What to produce:
Return the lines that run from the beginning of the entries to the line holding "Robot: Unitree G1", inclusive, and drop the pictures.

[Data supplied Boundary: Start]

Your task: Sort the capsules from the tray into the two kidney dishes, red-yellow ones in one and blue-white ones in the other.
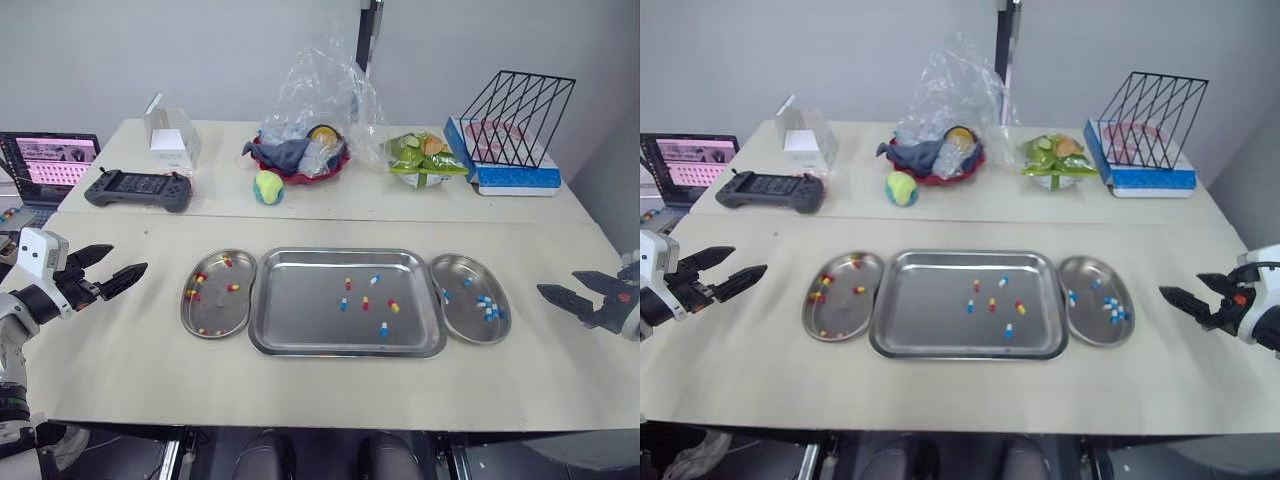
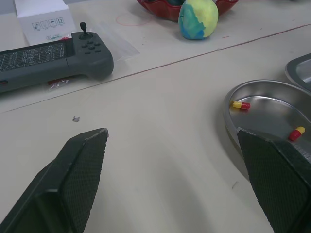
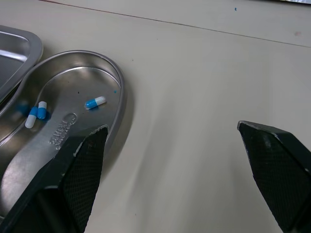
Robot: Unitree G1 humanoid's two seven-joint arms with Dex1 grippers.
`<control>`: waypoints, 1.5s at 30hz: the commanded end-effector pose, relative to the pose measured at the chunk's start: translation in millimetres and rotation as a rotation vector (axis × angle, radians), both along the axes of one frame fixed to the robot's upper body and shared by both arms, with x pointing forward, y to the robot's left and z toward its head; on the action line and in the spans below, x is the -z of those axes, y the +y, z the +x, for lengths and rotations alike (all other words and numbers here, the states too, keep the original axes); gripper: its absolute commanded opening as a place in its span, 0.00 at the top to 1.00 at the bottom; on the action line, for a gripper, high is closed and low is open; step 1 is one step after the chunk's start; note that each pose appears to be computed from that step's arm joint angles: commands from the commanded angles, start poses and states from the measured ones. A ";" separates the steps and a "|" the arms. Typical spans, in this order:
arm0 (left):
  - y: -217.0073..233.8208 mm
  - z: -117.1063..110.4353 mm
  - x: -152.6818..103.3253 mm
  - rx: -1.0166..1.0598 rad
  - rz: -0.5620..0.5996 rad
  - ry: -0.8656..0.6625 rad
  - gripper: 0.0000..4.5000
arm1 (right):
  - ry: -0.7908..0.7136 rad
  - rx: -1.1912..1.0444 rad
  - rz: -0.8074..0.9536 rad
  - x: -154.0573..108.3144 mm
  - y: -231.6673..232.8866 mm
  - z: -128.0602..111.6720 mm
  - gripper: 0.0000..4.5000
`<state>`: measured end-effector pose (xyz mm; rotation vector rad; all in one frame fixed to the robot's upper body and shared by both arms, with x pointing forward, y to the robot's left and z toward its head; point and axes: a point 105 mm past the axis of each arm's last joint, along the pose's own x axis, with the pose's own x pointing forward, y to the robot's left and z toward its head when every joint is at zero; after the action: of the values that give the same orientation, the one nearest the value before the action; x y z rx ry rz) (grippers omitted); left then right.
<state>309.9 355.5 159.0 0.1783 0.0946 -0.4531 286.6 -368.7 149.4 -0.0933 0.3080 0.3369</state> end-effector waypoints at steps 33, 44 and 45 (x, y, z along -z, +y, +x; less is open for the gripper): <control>-163.1 -17.5 -47.2 0.604 -0.031 -0.031 0.01 | -0.079 -0.587 -0.014 -46.2 143.4 -23.9 0.00; -125.7 -30.3 -44.5 0.479 0.078 -0.088 0.01 | -0.111 -0.675 -0.014 -12.7 255.9 2.0 0.00; -123.4 -31.5 -43.7 0.470 0.080 -0.086 0.01 | -0.118 -0.668 -0.024 -10.3 259.2 3.5 0.00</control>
<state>282.0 225.3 188.5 0.2507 0.0298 -0.9370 286.1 -111.8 154.3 -0.1771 0.1969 1.0281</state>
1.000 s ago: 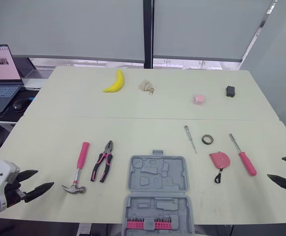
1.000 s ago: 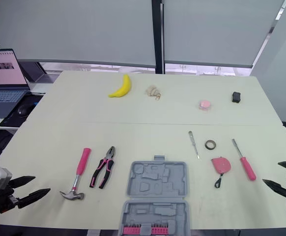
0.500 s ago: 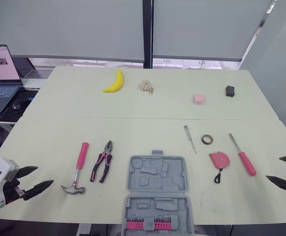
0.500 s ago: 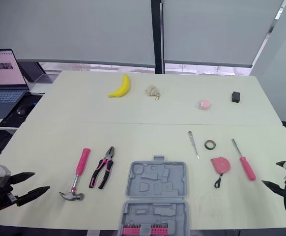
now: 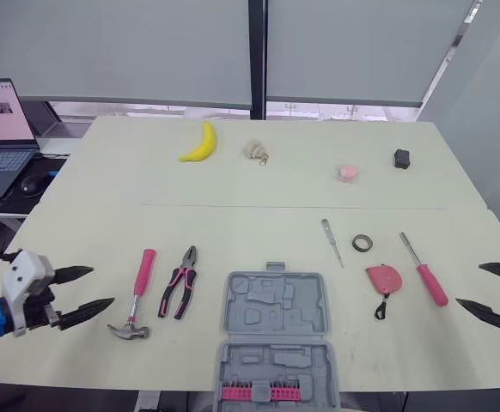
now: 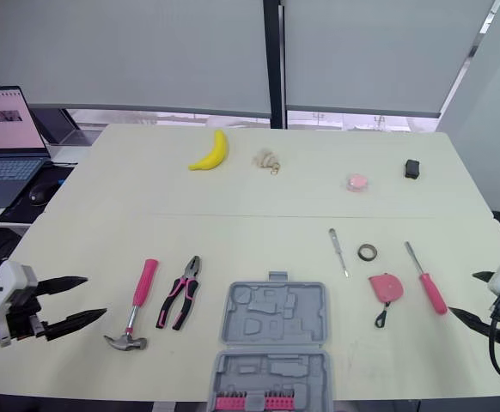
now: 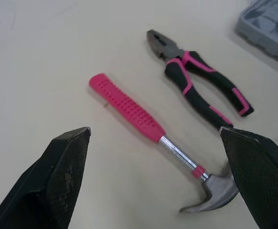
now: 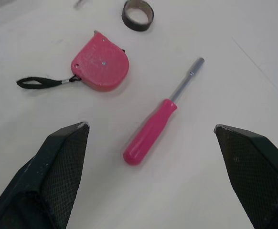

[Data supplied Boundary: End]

Your solution:
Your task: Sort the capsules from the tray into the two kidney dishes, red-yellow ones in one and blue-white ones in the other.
Robot: Unitree G1 humanoid's two seven-joint arms with Dex1 grippers.

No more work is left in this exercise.